(Task brief): Give back the entire listing below, unaltered.

(Given information):
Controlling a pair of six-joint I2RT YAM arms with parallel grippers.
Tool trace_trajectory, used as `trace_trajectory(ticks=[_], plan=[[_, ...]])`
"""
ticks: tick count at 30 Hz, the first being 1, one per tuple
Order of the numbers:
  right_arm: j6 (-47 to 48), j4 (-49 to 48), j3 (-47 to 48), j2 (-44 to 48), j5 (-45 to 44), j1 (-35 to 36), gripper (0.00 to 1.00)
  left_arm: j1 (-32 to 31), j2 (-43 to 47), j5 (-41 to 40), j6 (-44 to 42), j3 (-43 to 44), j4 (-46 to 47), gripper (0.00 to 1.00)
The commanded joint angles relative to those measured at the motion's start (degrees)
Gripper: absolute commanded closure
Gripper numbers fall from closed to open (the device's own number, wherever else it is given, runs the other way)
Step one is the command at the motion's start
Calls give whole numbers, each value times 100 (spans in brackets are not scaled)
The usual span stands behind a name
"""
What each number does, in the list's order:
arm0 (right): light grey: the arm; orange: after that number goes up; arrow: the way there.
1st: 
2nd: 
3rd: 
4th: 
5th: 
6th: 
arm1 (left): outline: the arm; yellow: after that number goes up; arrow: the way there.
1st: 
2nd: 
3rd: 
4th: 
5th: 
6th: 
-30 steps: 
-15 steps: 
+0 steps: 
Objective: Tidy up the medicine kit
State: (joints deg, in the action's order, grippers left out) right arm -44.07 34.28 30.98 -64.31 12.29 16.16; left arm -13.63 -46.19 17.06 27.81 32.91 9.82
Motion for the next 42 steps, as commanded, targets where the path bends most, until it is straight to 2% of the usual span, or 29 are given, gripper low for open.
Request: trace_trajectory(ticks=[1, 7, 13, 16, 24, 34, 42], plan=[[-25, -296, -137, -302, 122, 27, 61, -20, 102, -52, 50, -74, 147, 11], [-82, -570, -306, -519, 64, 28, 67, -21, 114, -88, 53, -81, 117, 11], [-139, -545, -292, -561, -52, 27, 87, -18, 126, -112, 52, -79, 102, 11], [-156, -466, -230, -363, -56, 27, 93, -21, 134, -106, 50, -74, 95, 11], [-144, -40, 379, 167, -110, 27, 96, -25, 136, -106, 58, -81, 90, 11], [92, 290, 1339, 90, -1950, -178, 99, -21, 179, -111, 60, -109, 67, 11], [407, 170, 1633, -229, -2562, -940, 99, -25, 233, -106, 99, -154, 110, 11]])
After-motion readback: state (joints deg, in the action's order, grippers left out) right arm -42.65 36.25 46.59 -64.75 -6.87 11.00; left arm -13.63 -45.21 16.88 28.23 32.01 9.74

(Exercise answer):
Controlling a pair of six-joint I2RT YAM arms with parallel grippers.
Tool trace_trajectory, used as `trace_trajectory(ticks=[_], plan=[[_, ...]])`
"""
ticks: tick count at 30 Hz, the first being 1, one per tuple
Order of the numbers:
  right_arm: j6 (-47 to 48), j4 (-49 to 48), j3 (-47 to 48), j2 (-44 to 48), j5 (-45 to 44), j1 (-35 to 36), gripper (0.00 to 1.00)
  left_arm: j1 (-32 to 31), j2 (-43 to 47), j5 (-41 to 40), j6 (-44 to 42), j3 (-43 to 44), j4 (-46 to 47), gripper (0.00 to 1.00)
The commanded joint angles relative to those measured at the motion's start (degrees)
Gripper: absolute commanded closure
Gripper numbers fall from closed to open (the device's own number, wherever else it is given, runs the other way)
Step one is the command at the motion's start
Calls give whole numbers, each value times 100 (spans in brackets are not scaled)
The usual span stands behind a name
"""
What each number does, in the list's order:
arm0 (right): light grey: the arm; orange: after that number goes up; arrow: the way there.
1st: 
2nd: 
3rd: 
4th: 
5th: 
6th: 
arm1 (left): outline: the arm; yellow: after that number goes up; arrow: the way there.
1st: 
2nd: 
3rd: 
4th: 
5th: 
6th: 
-30 steps: 
-15 steps: 
+0 steps: 
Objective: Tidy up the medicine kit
State: (joints deg, in the action's order, grippers left out) right arm -44.07 34.28 30.98 -64.31 12.29 16.16; left arm -13.63 -46.19 17.06 27.81 32.91 9.82
Motion for the next 42 steps, as commanded, targets where the path bends most, until it is straight to 2% of the usual span, or 29 are given, gripper low for open.
Request: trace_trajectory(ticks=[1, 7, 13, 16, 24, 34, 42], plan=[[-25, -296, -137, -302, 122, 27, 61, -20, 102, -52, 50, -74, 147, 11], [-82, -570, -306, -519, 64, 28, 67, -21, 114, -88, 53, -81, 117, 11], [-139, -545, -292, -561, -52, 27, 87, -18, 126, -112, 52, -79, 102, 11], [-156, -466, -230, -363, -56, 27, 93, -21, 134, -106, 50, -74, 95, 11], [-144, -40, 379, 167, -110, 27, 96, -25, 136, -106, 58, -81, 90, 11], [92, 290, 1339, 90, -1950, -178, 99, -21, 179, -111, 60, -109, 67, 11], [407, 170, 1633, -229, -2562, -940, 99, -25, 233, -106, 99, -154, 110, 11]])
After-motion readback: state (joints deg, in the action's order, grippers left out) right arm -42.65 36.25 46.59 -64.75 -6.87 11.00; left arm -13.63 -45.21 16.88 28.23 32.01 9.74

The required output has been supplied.